═══ Provided data ═══
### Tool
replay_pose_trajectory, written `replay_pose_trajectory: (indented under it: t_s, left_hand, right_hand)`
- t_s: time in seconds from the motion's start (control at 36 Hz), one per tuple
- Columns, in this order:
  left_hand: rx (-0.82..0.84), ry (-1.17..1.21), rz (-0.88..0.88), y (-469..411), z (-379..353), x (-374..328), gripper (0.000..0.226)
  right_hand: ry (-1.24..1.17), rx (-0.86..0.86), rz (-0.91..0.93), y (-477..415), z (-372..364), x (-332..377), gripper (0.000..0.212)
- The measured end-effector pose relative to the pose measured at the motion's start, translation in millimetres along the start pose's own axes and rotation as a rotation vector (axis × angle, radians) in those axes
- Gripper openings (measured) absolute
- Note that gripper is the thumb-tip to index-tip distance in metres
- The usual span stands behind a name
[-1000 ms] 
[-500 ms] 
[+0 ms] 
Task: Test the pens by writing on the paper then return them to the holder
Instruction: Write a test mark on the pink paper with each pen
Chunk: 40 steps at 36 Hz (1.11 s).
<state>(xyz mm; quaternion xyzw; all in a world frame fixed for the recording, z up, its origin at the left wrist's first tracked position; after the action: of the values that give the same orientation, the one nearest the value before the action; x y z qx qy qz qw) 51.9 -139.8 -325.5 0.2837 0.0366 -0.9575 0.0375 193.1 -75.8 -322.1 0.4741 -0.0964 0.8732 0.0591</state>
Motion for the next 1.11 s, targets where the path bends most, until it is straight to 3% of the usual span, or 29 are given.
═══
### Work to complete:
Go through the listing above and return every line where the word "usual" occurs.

### Result of the task:
- The usual span stands behind a name
Motion for the next 1.11 s, targets where the path bends most, until it is straight to 3% of the usual span, or 29 are given.

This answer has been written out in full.